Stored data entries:
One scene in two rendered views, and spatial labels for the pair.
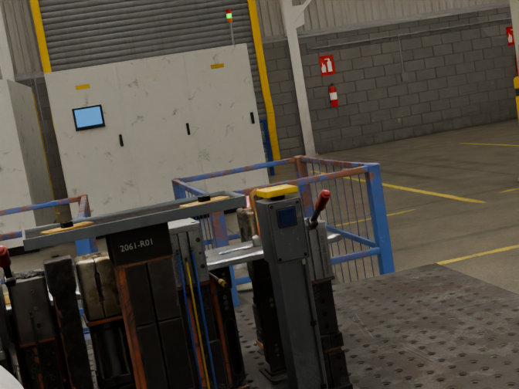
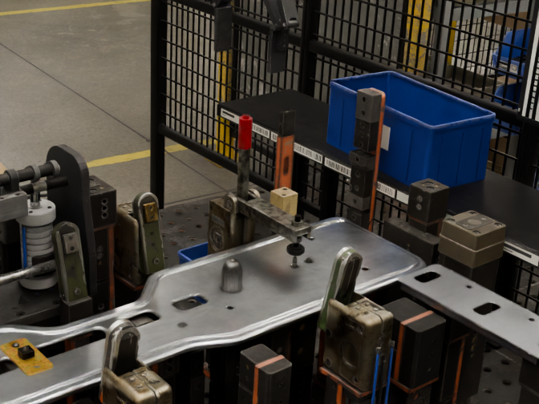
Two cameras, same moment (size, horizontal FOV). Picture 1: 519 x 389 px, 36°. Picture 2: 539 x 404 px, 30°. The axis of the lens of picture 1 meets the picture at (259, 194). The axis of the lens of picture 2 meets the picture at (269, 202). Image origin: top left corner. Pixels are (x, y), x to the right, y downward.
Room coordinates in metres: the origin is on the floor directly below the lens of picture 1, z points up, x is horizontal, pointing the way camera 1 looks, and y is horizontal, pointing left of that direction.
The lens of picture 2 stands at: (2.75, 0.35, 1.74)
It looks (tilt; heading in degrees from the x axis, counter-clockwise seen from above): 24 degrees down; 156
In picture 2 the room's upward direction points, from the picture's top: 3 degrees clockwise
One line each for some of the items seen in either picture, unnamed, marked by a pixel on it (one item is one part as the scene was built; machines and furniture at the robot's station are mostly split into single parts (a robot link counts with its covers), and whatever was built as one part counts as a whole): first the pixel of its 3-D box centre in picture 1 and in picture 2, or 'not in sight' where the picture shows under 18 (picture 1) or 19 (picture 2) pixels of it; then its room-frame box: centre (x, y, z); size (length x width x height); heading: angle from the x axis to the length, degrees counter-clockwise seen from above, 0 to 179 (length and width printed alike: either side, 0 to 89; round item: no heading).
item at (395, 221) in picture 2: not in sight; (404, 304); (1.41, 1.24, 0.85); 0.12 x 0.03 x 0.30; 16
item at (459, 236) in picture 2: not in sight; (460, 316); (1.52, 1.28, 0.88); 0.08 x 0.08 x 0.36; 16
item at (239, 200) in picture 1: (133, 218); not in sight; (1.34, 0.22, 1.16); 0.37 x 0.14 x 0.02; 106
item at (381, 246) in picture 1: (277, 261); not in sight; (4.05, -0.03, 0.47); 1.20 x 0.80 x 0.95; 13
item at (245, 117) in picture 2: not in sight; (244, 160); (1.33, 0.94, 1.13); 0.04 x 0.02 x 0.16; 106
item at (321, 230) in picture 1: (317, 306); not in sight; (1.60, -0.08, 0.88); 0.11 x 0.10 x 0.36; 16
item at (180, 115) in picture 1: (157, 123); not in sight; (9.66, 1.08, 1.22); 2.40 x 0.54 x 2.45; 102
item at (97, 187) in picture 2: not in sight; (94, 301); (1.33, 0.69, 0.91); 0.07 x 0.05 x 0.42; 16
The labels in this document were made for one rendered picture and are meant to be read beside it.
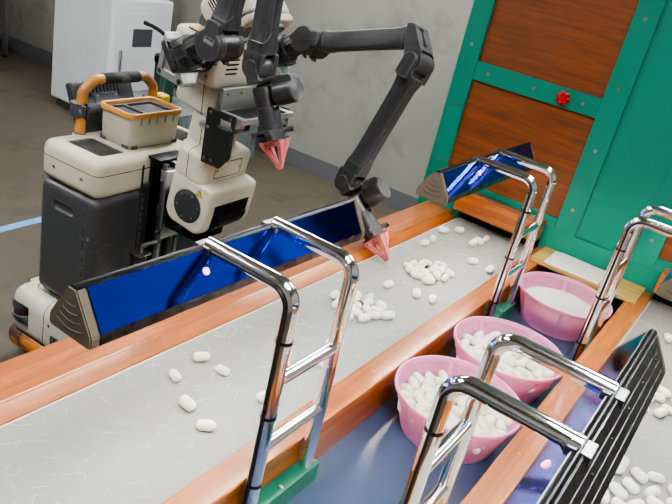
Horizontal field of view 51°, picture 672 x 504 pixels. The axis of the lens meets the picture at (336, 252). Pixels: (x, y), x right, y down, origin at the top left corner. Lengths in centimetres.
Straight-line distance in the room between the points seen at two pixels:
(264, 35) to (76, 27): 364
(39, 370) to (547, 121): 167
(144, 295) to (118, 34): 419
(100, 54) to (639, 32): 370
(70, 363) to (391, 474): 62
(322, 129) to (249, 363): 354
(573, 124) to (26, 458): 179
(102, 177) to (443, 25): 274
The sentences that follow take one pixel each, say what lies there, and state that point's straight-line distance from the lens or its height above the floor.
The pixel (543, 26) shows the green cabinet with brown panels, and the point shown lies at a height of 142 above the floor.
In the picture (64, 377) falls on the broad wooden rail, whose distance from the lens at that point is 132.
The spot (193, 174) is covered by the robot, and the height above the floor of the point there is 83.
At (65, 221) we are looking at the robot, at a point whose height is 58.
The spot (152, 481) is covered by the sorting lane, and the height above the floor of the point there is 74.
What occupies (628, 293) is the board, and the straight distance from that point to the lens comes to 225.
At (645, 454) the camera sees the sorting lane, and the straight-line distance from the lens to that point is 160.
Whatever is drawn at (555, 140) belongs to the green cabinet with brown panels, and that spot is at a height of 111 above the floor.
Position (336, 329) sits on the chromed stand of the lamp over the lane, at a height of 100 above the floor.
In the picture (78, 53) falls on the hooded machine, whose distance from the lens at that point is 530.
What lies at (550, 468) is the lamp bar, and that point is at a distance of 80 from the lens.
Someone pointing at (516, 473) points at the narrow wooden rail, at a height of 77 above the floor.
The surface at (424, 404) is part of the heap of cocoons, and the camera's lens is 145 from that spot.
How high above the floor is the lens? 155
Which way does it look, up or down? 24 degrees down
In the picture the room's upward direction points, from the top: 13 degrees clockwise
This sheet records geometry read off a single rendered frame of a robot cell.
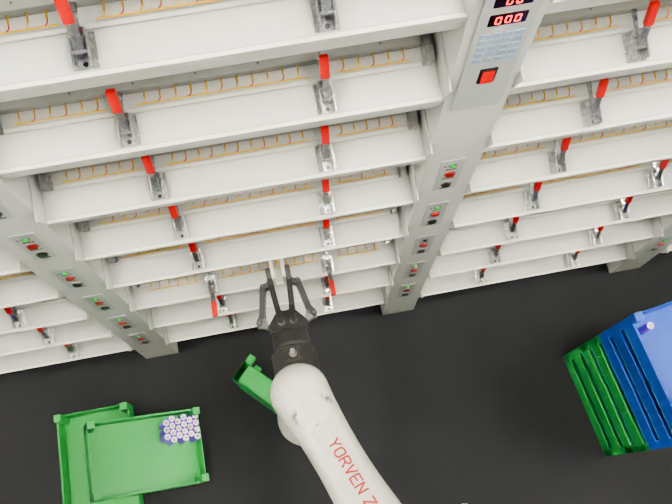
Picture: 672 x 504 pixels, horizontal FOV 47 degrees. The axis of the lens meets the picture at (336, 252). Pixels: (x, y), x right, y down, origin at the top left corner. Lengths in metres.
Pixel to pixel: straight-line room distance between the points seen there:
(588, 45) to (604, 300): 1.40
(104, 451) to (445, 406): 0.95
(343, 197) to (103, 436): 1.11
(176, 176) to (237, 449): 1.18
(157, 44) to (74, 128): 0.24
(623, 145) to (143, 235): 0.90
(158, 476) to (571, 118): 1.47
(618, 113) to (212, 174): 0.66
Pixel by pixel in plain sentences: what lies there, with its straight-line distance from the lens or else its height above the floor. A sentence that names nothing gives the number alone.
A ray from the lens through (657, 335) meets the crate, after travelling 1.97.
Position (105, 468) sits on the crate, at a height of 0.10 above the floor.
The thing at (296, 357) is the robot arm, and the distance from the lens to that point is 1.56.
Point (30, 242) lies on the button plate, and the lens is 1.35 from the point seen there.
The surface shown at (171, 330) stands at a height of 0.16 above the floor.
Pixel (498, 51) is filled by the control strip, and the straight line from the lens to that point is 1.01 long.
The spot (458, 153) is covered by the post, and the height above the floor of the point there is 1.12.
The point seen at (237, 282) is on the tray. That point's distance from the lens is 1.79.
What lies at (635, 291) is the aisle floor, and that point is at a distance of 2.51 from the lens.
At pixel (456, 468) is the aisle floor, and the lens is 2.29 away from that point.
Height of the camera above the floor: 2.26
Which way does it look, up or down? 72 degrees down
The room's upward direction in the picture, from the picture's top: 2 degrees clockwise
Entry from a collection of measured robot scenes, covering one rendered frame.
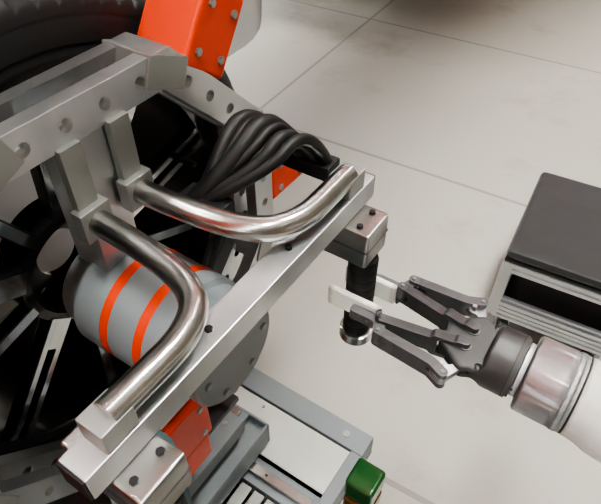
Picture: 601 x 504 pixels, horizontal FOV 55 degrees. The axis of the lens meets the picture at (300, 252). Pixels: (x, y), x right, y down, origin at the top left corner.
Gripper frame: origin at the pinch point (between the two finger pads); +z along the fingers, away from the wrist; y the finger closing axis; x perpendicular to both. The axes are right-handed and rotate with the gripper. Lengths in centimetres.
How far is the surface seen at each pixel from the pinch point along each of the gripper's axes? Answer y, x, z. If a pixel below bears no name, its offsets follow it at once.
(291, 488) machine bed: 1, -75, 12
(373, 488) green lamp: -13.5, -17.0, -10.7
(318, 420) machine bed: 19, -75, 16
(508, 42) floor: 266, -83, 53
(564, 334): 75, -71, -26
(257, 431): 5, -68, 25
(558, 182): 109, -49, -8
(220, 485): -10, -66, 23
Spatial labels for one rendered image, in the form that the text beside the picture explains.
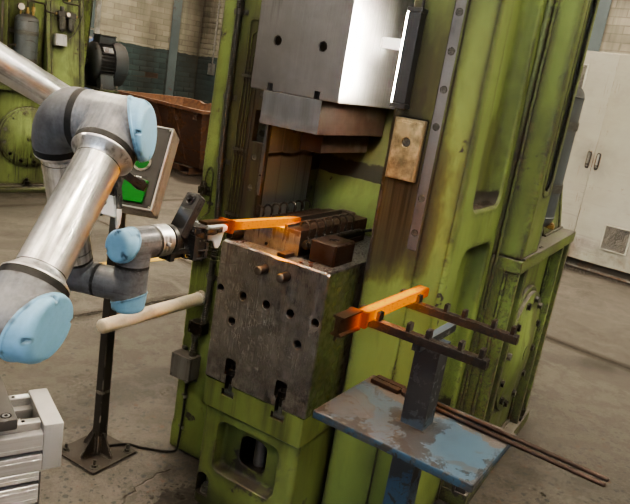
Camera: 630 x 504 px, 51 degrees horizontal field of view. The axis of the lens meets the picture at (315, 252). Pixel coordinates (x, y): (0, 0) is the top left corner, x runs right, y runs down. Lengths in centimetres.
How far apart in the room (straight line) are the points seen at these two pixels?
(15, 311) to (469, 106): 125
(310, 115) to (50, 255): 97
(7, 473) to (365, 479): 121
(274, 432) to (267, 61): 109
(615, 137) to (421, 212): 525
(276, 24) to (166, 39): 945
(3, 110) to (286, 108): 480
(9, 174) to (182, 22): 566
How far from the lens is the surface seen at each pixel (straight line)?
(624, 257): 706
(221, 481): 229
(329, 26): 188
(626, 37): 783
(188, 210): 161
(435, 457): 153
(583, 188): 712
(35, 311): 108
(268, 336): 198
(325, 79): 187
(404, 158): 189
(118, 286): 152
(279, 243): 197
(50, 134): 135
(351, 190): 237
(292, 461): 208
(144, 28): 1116
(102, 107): 130
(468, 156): 184
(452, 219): 187
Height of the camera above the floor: 142
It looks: 14 degrees down
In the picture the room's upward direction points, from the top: 9 degrees clockwise
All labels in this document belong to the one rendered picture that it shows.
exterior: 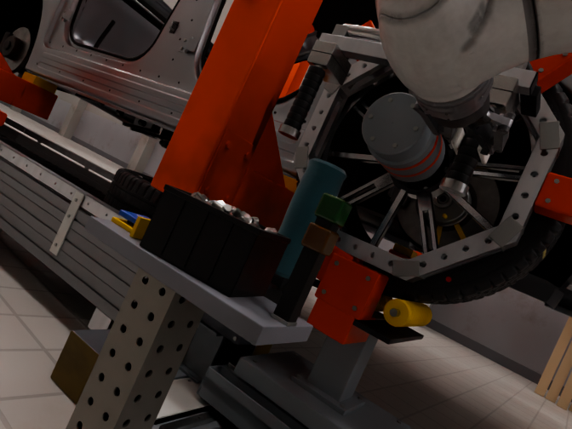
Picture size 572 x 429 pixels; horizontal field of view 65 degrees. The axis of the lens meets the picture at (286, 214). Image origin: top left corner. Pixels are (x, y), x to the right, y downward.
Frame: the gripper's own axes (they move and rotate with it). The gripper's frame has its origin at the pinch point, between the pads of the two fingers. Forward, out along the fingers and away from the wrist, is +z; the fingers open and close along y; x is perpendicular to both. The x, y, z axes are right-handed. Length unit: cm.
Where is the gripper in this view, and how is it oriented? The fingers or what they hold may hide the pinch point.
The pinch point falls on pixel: (471, 145)
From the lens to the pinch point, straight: 79.0
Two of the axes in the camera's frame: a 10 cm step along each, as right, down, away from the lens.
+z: 4.7, 2.1, 8.6
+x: 4.1, -9.1, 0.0
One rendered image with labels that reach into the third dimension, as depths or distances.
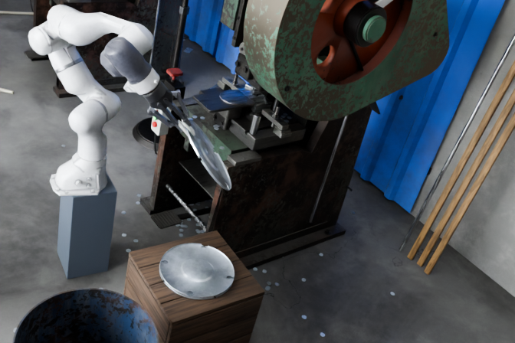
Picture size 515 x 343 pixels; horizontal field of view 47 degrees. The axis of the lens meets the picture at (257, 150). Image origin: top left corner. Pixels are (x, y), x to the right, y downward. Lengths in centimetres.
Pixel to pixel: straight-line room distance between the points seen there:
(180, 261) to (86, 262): 52
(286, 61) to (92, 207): 102
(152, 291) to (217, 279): 25
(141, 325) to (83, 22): 101
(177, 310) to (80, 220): 61
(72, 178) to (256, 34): 94
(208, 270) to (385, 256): 126
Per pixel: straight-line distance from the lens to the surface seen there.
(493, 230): 347
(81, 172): 246
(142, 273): 233
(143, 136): 369
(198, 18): 511
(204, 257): 242
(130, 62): 184
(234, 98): 266
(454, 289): 336
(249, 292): 234
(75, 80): 232
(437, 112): 346
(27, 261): 286
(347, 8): 221
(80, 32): 208
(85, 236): 263
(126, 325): 214
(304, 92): 219
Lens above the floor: 198
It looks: 31 degrees down
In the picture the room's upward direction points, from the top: 15 degrees clockwise
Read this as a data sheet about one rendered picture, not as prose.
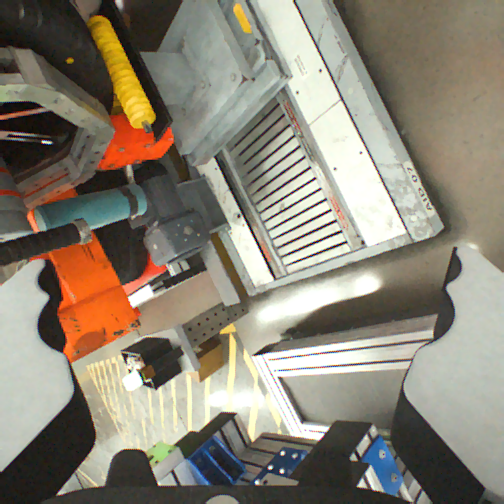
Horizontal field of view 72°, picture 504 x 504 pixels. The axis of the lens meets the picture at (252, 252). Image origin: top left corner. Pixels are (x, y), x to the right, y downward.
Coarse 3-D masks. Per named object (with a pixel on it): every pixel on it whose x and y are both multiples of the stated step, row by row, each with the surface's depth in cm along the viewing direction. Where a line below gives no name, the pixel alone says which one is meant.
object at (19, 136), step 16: (0, 112) 70; (16, 112) 72; (32, 112) 74; (48, 112) 86; (0, 128) 74; (16, 128) 78; (32, 128) 81; (48, 128) 88; (64, 128) 85; (0, 144) 90; (16, 144) 90; (32, 144) 90; (48, 144) 88; (64, 144) 87; (16, 160) 90; (32, 160) 90; (16, 176) 91
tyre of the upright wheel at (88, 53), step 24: (0, 0) 48; (24, 0) 51; (48, 0) 56; (72, 0) 66; (0, 24) 50; (24, 24) 51; (48, 24) 54; (72, 24) 59; (24, 48) 55; (48, 48) 57; (72, 48) 60; (96, 48) 67; (72, 72) 65; (96, 72) 68; (96, 96) 75; (72, 144) 89
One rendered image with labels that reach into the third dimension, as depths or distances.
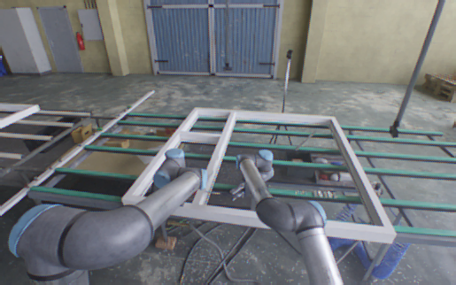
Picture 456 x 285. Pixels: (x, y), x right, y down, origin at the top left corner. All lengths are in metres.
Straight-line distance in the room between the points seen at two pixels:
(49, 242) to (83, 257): 0.08
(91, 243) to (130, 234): 0.07
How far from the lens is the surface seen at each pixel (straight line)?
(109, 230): 0.54
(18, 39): 10.56
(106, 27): 8.52
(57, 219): 0.59
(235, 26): 7.45
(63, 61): 10.33
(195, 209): 1.34
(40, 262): 0.62
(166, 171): 1.05
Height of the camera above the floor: 1.89
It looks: 30 degrees down
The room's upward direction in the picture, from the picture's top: straight up
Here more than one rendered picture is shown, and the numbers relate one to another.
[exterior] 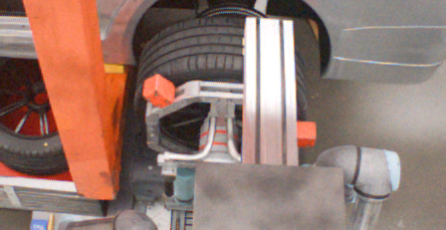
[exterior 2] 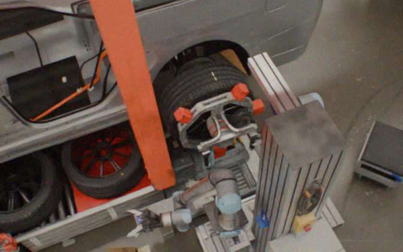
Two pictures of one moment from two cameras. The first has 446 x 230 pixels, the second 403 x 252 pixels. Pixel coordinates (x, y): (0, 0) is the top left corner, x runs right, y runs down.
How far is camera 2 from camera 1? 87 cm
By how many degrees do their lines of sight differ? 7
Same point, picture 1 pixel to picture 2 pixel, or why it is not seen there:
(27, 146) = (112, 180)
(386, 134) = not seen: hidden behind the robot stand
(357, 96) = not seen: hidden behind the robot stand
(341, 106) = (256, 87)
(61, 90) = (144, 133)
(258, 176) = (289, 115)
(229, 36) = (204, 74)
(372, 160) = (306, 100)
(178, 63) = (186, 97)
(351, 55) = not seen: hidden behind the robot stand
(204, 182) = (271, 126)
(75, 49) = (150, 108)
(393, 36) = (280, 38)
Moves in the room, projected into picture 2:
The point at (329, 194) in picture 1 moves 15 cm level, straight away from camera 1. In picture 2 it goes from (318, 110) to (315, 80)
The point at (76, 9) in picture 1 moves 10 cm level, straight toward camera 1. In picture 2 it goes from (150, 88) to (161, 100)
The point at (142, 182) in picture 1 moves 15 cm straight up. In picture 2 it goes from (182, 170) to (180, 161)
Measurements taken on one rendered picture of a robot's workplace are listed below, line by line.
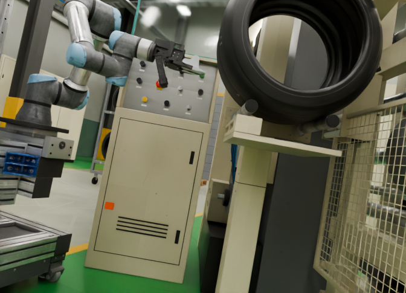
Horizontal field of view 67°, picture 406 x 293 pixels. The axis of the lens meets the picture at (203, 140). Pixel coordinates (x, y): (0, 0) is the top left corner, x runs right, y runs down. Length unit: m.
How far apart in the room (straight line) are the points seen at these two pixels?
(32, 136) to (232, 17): 0.98
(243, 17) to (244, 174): 0.67
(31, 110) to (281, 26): 1.20
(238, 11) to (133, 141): 0.96
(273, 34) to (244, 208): 0.81
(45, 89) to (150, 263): 1.04
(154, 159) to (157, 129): 0.17
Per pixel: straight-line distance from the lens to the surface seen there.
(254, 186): 1.42
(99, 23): 1.49
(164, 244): 1.81
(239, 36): 1.09
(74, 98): 1.62
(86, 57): 1.14
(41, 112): 1.58
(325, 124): 1.13
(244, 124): 1.04
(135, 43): 1.18
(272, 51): 1.52
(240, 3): 1.14
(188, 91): 1.83
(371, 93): 1.56
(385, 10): 1.62
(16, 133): 1.60
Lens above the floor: 0.69
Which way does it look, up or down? 3 degrees up
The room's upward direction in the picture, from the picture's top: 10 degrees clockwise
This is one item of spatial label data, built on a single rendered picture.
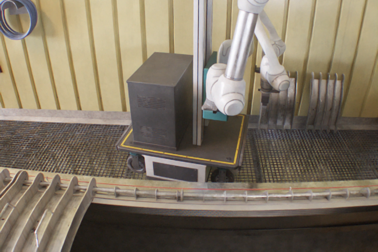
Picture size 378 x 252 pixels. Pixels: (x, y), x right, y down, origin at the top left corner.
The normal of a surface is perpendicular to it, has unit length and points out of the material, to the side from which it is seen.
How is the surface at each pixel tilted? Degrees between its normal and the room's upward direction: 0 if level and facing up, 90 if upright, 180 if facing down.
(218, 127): 0
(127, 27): 90
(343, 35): 90
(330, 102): 75
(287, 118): 89
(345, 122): 90
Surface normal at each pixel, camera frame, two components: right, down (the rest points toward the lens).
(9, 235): 0.00, -0.84
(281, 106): -0.04, 0.35
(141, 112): -0.25, 0.50
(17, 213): 1.00, 0.03
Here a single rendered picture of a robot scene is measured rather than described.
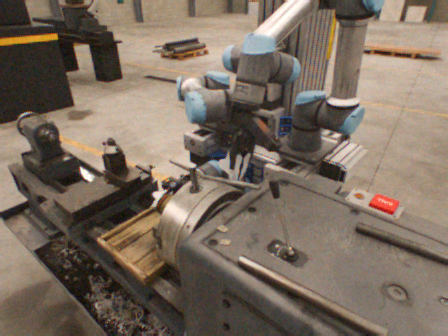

| TASK TO CARRY OUT |
Begin at the top of the records above and retype each line exactly until the line containing "In picture 2 the", which is included. Skip all pictures.

| ANSWER SECTION |
One scene in two rendered views, and spatial labels for the pair.
Two cameras, same moment (size, horizontal FOV). Picture 1: 519 x 389 px, 36°. Picture 2: 539 x 404 px, 30°. The axis of the lens of picture 1 meets the picture at (259, 194). The axis of the lens of picture 2 meets the picture at (269, 202). Image origin: top left corner. Pixels are (x, y), x to the right, y downward.
Room coordinates in metres: the origin is on the floor directly below the lens of picture 1, z points up, x is horizontal, pointing the way camera 1 looks, and y is horizontal, pointing left of that direction.
The lens of picture 2 stands at: (2.75, 0.35, 1.74)
It looks (tilt; heading in degrees from the x axis, counter-clockwise seen from above): 24 degrees down; 156
In picture 2 the room's upward direction points, from the picture's top: 3 degrees clockwise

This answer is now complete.